Exercise data Block Start

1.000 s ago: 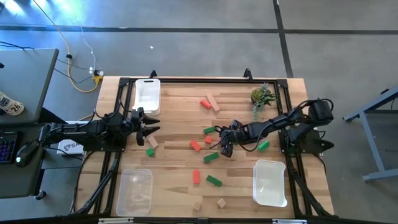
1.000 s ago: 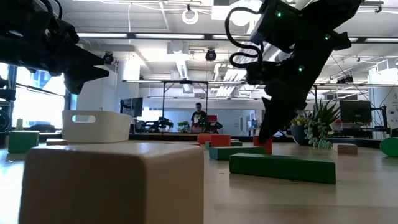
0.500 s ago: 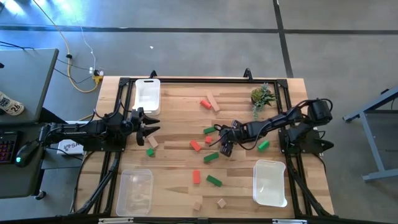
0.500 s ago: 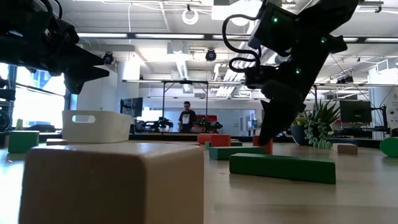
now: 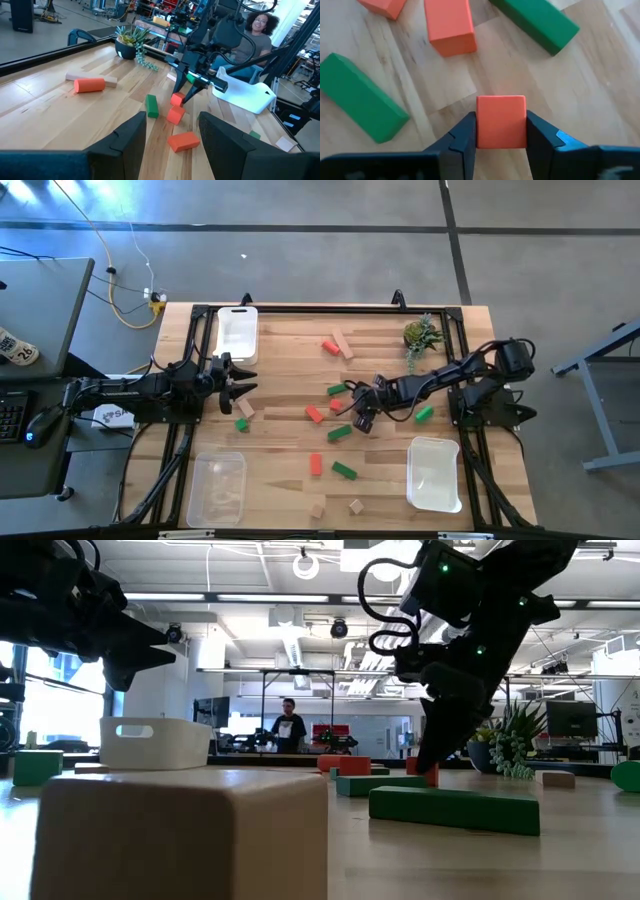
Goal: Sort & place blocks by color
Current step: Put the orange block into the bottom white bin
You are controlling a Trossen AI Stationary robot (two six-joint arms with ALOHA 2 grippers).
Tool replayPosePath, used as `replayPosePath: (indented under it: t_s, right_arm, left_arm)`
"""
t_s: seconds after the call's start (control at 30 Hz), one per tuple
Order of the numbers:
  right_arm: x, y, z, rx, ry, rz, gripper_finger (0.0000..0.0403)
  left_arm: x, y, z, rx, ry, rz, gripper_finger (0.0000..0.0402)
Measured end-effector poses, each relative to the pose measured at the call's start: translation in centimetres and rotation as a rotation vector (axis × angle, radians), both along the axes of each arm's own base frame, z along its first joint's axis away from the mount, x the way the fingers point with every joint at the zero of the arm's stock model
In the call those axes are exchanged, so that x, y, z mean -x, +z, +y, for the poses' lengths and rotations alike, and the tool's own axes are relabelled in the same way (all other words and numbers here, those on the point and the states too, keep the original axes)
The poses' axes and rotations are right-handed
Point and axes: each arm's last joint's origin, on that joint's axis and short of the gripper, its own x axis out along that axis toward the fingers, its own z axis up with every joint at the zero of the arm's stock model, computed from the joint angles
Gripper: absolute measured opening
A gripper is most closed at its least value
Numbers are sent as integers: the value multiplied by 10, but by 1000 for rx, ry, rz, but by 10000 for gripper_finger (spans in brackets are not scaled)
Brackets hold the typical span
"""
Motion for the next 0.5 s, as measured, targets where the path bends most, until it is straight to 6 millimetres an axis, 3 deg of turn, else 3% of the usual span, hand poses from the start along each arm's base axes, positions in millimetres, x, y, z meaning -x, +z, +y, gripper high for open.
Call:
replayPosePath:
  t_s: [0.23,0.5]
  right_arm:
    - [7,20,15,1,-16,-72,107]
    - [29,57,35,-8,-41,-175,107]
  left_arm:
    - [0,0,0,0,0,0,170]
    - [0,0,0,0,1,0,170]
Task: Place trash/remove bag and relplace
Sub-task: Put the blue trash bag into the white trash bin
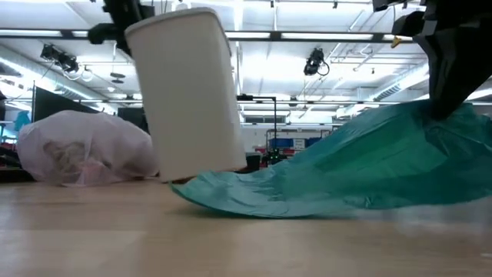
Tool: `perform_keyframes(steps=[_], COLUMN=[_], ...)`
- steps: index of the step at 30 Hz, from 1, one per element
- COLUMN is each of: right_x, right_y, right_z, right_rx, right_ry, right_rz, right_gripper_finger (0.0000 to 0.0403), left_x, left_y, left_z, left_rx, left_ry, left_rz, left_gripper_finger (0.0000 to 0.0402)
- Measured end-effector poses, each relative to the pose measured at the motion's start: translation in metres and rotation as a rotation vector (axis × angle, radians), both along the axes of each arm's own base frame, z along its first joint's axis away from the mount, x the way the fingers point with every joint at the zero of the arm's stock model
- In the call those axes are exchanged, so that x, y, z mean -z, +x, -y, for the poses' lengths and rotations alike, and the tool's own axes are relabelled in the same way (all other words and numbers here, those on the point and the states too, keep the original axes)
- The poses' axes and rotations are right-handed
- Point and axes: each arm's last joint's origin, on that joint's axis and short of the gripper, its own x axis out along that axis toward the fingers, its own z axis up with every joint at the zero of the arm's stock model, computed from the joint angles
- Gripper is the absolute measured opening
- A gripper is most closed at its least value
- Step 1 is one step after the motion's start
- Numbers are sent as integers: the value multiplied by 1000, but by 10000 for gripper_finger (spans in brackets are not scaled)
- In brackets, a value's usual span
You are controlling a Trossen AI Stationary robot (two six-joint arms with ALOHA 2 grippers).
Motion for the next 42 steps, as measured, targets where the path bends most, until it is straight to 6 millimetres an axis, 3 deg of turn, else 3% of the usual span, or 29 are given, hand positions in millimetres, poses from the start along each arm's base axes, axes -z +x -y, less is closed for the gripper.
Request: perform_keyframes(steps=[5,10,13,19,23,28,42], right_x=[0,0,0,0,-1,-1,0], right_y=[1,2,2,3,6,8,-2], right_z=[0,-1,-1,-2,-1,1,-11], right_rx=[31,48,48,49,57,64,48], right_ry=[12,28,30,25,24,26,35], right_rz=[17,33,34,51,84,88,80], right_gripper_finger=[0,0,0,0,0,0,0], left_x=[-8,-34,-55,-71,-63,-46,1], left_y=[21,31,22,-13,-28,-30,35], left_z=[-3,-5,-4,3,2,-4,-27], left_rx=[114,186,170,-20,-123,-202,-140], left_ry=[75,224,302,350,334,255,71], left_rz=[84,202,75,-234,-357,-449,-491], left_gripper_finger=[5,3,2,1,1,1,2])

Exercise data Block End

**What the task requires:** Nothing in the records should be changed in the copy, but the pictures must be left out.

**Task solution:**
1.000 s ago: 
1.000 s ago: 
0.500 s ago: 
0.500 s ago: 
now: 
Goal: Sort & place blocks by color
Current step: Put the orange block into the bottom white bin
You are controlling a Trossen AI Stationary robot (two six-joint arms with ALOHA 2 grippers).
Tool replayPosePath, used as `replayPosePath: (indented under it: t_s, right_arm, left_arm)`
"""
t_s: seconds after the call's start (control at 30 Hz), one per tuple
Order of the numbers:
  right_arm: x, y, z, rx, ry, rz, gripper_finger (0.0000..0.0403)
  left_arm: x, y, z, rx, ry, rz, gripper_finger (0.0000..0.0402)
Measured end-effector poses, each relative to the pose measured at the call's start: translation in centimetres and rotation as a rotation vector (axis × angle, radians), both along the axes of each arm's own base frame, z along its first joint's axis away from the mount, x the way the fingers point with every joint at the zero of the arm's stock model
In the call those axes are exchanged, so that x, y, z mean -x, +z, +y, for the poses' lengths and rotations alike, and the tool's own axes are relabelled in the same way (all other words and numbers here, those on the point and the states too, keep the original axes)
The poses' axes and rotations are right-handed
Point and axes: each arm's last joint's origin, on that joint's axis and short of the gripper, its own x axis out along that axis toward the fingers, its own z axis up with every joint at the zero of the arm's stock model, computed from the joint angles
Gripper: absolute measured opening
A gripper is most closed at its least value
Numbers are sent as integers: the value multiplied by 10, but by 1000 for rx, ry, rz, but by 10000 for gripper_finger (spans in brackets are not scaled)
Brackets hold the typical span
"""
Motion for the next 0.5 s, as measured, targets where the path bends most, until it is straight to 6 millimetres an axis, 3 deg of turn, else 3% of the usual span, hand poses from the start along each arm's base axes, positions in millimetres, x, y, z meaning -x, +z, +y, gripper high for open.
Call:
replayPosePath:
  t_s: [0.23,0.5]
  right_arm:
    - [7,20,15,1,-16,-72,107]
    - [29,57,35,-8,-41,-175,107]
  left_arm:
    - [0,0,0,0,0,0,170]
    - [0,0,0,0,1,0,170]
Task: Place trash/remove bag and relplace
Sub-task: Put the blue trash bag into the white trash bin
Tool: `perform_keyframes(steps=[_], COLUMN=[_], ...)`
- steps: index of the step at 30 Hz, from 1, one per element
- COLUMN is each of: right_x, right_y, right_z, right_rx, right_ry, right_rz, right_gripper_finger (0.0000 to 0.0403), left_x, left_y, left_z, left_rx, left_ry, left_rz, left_gripper_finger (0.0000 to 0.0402)
- Measured end-effector poses, each relative to the pose measured at the motion's start: translation in metres and rotation as a rotation vector (axis × angle, radians), both along the axes of each arm's own base frame, z along its first joint's axis away from the mount, x the way the fingers point with every joint at the zero of the arm's stock model
- In the call those axes are exchanged, so that x, y, z mean -z, +x, -y, for the poses' lengths and rotations alike, and the tool's own axes are relabelled in the same way (all other words and numbers here, those on the point and the states too, keep the original axes)
- The poses' axes and rotations are right-handed
- Point and axes: each arm's last joint's origin, on that joint's axis and short of the gripper, its own x axis out along that axis toward the fingers, its own z axis up with every joint at the zero of the arm's stock model, computed from the joint angles
- Gripper is the absolute measured opening
- A gripper is most closed at its least value
- Step 1 is one step after the motion's start
- Numbers are sent as integers: the value multiplied by 1000, but by 10000 for gripper_finger (spans in brackets are not scaled)
- In brackets, a value's usual span
You are controlling a Trossen AI Stationary robot (two six-joint arms with ALOHA 2 grippers).
Motion for the next 42 steps, as measured, targets where the path bends most, until it is straight to 6 millimetres an axis, 3 deg of turn, else 3% of the usual span, or 29 are given, hand positions in millimetres, poses from the start along each arm's base axes, axes -z +x -y, less is closed for the gripper.
Request: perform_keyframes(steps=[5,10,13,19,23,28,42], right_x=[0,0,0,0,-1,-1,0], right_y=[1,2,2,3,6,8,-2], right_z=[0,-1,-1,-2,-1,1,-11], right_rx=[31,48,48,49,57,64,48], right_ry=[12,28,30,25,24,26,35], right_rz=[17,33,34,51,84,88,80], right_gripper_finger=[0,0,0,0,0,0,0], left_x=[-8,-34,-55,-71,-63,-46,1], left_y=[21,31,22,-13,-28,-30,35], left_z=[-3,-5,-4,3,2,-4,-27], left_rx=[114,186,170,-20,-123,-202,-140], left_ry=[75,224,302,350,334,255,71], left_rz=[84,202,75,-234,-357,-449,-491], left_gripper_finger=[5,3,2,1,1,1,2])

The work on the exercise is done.